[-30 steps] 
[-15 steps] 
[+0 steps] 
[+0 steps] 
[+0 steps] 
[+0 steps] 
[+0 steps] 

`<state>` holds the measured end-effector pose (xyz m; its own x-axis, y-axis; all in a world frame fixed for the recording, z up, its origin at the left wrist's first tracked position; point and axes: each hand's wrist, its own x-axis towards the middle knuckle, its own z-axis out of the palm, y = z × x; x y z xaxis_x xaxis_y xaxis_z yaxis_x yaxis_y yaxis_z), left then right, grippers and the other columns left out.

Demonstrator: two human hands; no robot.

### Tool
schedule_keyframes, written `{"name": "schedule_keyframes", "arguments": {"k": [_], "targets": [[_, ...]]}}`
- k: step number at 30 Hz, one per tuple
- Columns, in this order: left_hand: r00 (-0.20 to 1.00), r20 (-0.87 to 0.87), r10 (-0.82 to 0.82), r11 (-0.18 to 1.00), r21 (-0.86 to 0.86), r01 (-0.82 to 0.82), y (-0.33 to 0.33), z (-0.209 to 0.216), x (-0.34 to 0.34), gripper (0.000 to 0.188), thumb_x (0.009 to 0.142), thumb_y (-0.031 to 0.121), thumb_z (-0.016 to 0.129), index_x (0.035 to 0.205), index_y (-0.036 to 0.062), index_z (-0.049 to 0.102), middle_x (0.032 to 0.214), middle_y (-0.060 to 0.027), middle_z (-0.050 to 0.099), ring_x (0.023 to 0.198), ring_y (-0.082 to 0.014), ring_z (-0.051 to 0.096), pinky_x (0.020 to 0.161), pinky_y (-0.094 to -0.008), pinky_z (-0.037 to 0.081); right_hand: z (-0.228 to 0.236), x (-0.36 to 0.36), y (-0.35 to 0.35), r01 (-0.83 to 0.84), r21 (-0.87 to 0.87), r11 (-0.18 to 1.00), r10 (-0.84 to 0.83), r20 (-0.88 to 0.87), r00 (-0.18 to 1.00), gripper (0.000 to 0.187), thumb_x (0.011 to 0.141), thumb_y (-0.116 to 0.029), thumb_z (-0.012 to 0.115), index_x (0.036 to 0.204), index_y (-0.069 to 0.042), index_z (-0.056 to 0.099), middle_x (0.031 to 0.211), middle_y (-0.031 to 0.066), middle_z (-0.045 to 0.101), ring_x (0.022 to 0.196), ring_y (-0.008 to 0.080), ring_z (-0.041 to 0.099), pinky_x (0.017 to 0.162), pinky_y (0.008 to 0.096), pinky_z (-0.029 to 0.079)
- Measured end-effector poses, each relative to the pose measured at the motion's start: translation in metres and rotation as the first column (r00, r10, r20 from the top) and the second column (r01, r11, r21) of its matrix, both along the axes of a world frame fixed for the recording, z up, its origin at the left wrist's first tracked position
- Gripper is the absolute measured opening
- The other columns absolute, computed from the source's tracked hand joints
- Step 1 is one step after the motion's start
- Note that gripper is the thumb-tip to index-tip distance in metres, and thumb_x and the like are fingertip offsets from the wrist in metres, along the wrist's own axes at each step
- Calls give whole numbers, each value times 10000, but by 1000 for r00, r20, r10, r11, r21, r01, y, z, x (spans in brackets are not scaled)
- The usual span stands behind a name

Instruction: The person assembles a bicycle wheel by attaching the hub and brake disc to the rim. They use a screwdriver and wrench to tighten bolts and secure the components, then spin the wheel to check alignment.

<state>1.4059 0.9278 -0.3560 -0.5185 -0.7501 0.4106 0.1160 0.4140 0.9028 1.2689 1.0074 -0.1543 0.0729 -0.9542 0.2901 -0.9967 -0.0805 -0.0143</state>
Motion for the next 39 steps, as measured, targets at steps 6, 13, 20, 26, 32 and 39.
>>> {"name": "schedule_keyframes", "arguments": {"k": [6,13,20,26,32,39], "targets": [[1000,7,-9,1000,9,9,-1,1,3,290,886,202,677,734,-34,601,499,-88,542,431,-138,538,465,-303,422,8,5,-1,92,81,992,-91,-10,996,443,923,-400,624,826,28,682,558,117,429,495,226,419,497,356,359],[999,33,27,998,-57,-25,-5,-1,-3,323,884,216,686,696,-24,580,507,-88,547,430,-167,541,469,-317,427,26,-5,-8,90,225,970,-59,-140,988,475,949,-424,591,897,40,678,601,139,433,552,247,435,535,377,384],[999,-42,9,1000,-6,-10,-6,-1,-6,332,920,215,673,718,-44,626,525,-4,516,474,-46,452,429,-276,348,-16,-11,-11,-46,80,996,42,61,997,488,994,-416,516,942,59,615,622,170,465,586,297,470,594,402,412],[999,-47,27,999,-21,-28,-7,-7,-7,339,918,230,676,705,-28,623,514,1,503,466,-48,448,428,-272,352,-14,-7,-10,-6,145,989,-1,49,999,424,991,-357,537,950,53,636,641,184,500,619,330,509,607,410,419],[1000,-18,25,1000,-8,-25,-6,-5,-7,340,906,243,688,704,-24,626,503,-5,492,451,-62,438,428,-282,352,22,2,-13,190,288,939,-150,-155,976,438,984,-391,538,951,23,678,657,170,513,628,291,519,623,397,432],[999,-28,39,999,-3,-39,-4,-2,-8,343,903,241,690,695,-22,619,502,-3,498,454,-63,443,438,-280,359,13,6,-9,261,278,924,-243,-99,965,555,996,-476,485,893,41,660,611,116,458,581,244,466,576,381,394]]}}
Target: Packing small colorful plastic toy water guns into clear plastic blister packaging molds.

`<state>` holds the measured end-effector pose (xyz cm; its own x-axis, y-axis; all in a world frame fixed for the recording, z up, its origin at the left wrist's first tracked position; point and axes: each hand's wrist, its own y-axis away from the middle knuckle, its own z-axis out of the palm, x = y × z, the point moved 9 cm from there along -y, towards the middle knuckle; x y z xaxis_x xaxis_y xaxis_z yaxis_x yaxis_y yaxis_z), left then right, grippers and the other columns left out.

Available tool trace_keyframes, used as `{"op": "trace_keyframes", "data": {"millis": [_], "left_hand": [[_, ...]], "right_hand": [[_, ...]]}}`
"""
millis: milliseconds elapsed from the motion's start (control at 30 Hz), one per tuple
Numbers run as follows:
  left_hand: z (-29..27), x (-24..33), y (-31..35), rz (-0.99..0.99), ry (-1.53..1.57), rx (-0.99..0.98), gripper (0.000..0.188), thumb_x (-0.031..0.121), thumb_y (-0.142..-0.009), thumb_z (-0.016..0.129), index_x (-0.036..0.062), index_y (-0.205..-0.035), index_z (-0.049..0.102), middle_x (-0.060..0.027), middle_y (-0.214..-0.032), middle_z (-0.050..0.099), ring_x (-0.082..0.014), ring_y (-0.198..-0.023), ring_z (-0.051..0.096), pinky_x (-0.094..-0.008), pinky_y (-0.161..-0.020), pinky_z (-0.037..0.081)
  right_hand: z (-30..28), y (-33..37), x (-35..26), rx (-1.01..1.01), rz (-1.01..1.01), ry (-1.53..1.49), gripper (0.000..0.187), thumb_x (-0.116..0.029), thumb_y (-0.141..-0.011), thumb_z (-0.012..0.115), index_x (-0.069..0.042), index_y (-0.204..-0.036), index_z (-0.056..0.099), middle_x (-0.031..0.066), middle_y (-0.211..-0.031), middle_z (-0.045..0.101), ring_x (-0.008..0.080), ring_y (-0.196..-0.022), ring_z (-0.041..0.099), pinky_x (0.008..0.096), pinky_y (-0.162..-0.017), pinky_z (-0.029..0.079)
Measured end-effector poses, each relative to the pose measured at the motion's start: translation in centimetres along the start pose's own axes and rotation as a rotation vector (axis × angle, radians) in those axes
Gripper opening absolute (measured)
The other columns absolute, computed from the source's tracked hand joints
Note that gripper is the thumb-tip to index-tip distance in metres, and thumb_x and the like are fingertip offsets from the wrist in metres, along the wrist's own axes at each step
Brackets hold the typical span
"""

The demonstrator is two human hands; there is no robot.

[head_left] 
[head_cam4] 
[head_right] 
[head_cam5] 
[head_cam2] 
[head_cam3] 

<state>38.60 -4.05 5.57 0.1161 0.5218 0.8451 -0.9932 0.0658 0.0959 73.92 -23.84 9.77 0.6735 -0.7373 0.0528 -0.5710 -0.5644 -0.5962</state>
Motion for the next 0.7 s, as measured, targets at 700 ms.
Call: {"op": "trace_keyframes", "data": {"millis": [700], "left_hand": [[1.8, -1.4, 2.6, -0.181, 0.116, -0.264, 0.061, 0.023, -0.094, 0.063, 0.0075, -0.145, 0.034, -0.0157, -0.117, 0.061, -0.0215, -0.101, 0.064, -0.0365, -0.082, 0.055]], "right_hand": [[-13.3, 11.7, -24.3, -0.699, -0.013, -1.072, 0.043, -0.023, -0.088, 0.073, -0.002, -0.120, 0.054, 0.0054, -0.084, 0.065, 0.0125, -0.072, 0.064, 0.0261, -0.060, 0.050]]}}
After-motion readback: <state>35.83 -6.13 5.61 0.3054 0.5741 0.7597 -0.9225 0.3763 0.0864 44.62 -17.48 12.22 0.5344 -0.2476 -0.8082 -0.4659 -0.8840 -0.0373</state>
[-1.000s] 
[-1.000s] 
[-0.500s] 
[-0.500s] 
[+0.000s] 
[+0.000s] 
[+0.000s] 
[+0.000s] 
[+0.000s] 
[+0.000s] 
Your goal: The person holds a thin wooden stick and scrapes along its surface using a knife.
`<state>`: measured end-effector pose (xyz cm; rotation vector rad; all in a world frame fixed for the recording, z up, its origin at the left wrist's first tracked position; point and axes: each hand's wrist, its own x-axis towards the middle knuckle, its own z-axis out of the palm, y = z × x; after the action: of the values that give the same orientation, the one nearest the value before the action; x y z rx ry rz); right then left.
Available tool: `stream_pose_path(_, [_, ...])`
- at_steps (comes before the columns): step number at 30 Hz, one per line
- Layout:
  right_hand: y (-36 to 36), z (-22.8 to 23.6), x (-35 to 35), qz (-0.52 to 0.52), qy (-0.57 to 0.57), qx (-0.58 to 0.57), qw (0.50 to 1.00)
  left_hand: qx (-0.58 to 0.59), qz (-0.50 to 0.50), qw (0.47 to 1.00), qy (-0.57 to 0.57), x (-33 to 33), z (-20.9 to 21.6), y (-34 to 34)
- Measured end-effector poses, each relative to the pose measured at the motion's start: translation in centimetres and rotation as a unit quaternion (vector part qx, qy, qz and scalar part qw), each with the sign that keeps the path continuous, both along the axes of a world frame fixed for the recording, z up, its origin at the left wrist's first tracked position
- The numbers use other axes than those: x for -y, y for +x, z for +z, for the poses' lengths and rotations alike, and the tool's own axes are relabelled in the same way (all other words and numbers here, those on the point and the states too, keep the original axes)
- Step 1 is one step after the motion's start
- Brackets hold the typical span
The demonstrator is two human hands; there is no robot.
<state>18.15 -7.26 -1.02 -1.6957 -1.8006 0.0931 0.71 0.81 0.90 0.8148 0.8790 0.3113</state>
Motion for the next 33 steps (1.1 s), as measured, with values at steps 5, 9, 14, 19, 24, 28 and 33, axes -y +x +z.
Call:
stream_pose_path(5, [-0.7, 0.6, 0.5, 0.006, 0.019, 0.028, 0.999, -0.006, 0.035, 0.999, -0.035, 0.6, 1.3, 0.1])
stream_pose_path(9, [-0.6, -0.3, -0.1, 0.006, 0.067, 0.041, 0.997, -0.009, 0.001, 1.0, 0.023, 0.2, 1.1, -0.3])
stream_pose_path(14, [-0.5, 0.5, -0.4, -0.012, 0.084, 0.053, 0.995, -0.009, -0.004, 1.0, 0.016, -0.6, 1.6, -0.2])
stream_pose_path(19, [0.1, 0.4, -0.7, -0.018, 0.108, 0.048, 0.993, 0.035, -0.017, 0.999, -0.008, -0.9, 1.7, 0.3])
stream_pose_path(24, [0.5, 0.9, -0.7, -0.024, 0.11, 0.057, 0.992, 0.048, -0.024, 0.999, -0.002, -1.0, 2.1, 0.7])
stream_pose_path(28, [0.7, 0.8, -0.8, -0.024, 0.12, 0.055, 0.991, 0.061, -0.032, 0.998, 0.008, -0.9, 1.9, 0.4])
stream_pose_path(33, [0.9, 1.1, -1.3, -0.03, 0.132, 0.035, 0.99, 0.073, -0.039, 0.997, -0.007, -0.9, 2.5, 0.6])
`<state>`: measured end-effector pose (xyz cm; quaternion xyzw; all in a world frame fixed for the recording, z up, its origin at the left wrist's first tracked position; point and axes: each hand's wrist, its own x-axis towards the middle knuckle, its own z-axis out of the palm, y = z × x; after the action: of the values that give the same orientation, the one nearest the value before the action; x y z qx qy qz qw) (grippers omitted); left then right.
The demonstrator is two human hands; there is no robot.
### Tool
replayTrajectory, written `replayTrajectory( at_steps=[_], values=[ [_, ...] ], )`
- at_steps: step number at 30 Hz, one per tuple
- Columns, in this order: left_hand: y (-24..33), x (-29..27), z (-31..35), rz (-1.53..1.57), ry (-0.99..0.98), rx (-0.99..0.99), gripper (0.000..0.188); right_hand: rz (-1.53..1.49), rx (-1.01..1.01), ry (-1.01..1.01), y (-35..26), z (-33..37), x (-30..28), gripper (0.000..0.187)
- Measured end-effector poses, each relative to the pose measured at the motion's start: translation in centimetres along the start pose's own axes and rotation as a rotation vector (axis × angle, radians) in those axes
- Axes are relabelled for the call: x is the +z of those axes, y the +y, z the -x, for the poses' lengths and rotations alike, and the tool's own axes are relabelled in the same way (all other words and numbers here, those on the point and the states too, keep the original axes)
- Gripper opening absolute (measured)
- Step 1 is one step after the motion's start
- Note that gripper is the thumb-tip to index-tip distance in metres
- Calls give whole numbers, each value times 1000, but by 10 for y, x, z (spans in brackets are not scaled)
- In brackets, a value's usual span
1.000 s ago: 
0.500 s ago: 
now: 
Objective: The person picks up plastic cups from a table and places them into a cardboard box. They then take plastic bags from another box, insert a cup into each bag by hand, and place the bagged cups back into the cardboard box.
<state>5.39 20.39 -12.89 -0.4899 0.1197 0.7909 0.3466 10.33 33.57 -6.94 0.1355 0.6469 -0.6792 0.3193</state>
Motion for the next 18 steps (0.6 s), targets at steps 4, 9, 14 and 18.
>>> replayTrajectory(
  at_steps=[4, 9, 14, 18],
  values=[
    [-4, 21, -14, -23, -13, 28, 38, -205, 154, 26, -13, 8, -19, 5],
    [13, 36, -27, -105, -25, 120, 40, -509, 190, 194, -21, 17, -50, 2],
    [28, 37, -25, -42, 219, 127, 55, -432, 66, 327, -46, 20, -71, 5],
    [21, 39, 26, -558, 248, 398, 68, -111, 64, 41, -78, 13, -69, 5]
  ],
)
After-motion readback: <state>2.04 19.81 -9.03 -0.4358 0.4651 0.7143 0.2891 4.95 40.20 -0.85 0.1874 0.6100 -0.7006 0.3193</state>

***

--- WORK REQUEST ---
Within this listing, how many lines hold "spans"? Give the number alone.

--- RESULT OF THIS TASK ---
2